Rendre le récit «vivant»
Le Chaux-de-fonnier se défend toutefois en affirmant que les éléments figurant dans l’article sont connus depuis longtemps et qu’il ne les a jamais cachés, puisqu’il les évoquait même dans son livre «Conquérant des glaces», paru en 2018: «On dit que je fais du storytelling… N’est-ce pas le propre de tout aventurier qui décrit son périple? Raconter, rendre le récit vivant pour le partager, lui donner du sens, faire ressentir l’instant, c’est la nature même du récit d’aventure et en aucun cas cela ne mérite d’être accusé de tricherie et de mensonge», se défend le navigateur sur ses réseaux sociaux.
Concernant les faits qui lui sont reprochés – comme la perte de signal de son traqueur alors qu’il était remorqué, tout en tentant l’établissement d’un record – le Suisse est catégorique: «L’opportunité d’un record avait été évoquée avec mon équipe si toutes les conditions étaient remplies. J’ai sollicité la WSSRC (organisme qui officialise les records à la voile) pour avoir un traqueur à bord avant le départ. Mais en aucun cas je ne leur ai demandé d’officialiser un quelconque record après la réalisation du défi puisque les conditions n’ont pas pu être remplies.»
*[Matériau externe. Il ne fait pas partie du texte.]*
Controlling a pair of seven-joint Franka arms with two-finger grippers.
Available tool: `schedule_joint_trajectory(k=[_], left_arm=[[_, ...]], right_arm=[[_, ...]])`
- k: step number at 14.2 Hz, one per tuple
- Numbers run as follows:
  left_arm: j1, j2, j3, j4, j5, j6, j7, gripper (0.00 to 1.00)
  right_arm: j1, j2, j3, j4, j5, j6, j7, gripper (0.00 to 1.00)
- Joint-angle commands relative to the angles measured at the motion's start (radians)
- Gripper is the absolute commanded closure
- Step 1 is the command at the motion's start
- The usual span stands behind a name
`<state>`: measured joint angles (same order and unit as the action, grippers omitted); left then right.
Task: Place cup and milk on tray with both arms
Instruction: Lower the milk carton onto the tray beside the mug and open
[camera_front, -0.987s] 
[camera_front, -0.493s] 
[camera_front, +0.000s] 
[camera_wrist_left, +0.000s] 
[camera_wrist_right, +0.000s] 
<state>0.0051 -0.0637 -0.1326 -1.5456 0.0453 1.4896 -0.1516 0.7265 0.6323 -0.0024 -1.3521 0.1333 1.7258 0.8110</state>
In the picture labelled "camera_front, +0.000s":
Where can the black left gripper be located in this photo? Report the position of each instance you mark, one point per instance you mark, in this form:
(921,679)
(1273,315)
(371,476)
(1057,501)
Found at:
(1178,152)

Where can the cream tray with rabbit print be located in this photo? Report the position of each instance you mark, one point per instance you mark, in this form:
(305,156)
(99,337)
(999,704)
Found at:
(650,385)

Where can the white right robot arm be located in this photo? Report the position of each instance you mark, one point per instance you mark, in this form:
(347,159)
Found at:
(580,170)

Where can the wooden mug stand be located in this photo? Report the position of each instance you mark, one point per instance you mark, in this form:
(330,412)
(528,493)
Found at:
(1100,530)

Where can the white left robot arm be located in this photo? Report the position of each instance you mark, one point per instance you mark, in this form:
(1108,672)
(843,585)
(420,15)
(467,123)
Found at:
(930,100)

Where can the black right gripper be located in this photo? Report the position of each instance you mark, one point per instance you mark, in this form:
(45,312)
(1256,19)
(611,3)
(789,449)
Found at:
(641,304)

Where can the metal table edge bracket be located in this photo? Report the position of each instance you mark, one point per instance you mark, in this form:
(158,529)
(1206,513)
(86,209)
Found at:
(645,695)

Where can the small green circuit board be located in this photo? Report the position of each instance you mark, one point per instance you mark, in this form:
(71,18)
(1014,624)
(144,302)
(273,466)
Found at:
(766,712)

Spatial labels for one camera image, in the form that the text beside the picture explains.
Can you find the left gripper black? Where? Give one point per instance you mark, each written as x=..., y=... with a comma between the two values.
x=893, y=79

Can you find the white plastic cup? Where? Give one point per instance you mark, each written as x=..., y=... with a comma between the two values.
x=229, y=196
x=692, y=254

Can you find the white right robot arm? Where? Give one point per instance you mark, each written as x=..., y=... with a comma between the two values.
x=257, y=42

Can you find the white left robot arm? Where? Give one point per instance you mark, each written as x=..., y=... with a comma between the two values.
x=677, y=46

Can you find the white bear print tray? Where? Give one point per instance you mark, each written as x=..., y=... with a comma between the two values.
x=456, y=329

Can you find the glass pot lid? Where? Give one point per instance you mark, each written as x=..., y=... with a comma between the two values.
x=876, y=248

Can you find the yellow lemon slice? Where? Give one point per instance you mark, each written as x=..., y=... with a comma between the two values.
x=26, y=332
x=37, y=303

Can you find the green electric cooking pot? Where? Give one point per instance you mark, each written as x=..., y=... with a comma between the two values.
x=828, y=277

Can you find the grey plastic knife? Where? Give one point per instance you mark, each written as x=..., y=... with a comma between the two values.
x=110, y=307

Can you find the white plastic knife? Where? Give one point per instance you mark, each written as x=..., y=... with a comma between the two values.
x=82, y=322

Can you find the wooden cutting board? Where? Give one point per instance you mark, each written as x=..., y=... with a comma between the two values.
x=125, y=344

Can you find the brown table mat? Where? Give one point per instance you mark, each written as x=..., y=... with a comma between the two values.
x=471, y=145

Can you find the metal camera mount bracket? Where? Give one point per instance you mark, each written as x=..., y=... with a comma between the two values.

Le skipper poursuit: «Je n’ai pas bénéficié d’un 'remorquage au long cours' sur près de 100 milles marins (environ 170 km) durant une semaine comme cela est décrit dans l’article, ni des neuf nuits passées 'bien au chaud dans un lit'. Au vu des conditions auxquelles j’ai été confronté pendant de longues semaines, tout cela me paraît plutôt anecdotique.»
Concernant la visite non vérifiée d’un ours sur son catamaran, Yvan Bourgnon manie l’ironie: «Il est vrai que j’aurais pu lui demander de prendre la pose, le temps de sortir un appareil photo.» Il explique que ces animaux sont «aussi agiles que les chats» et qu’aucune trace n’était visible sur le bateau parce qu’ils n’ont pas besoin d’y planter leurs griffes pour facilement s’y hisser.
«Droit dans mes bottes»
Interrogé par «L’Equipe», Yvan Bourgnon assure aussi se tenir droit dans ses bottes et affirme au sujet des diverses «casseroles» qu’il traîne (notamment un dépôt de bilan qui a laissé ses fournisseurs impayés en 2007): «Je n’ai jamais été condamné, mais je suis devenu, soi-disant, un escroc. Ça me suit à la trace. Je ne suis pas comme les autres, je ne suis pas le mouvement, je ne suis pas le bon élève […] Moi, je vis des aventures, je raconte des histoires, je transmets du rêve.»
En matière de transmission de rêve, il est certain que les récits du navigateur font le job, personne ne le niera. Mais enjoliver la réalité ne fait-il pas tomber à l’eau certains exploits du marin? Chacun aura sa petite idée.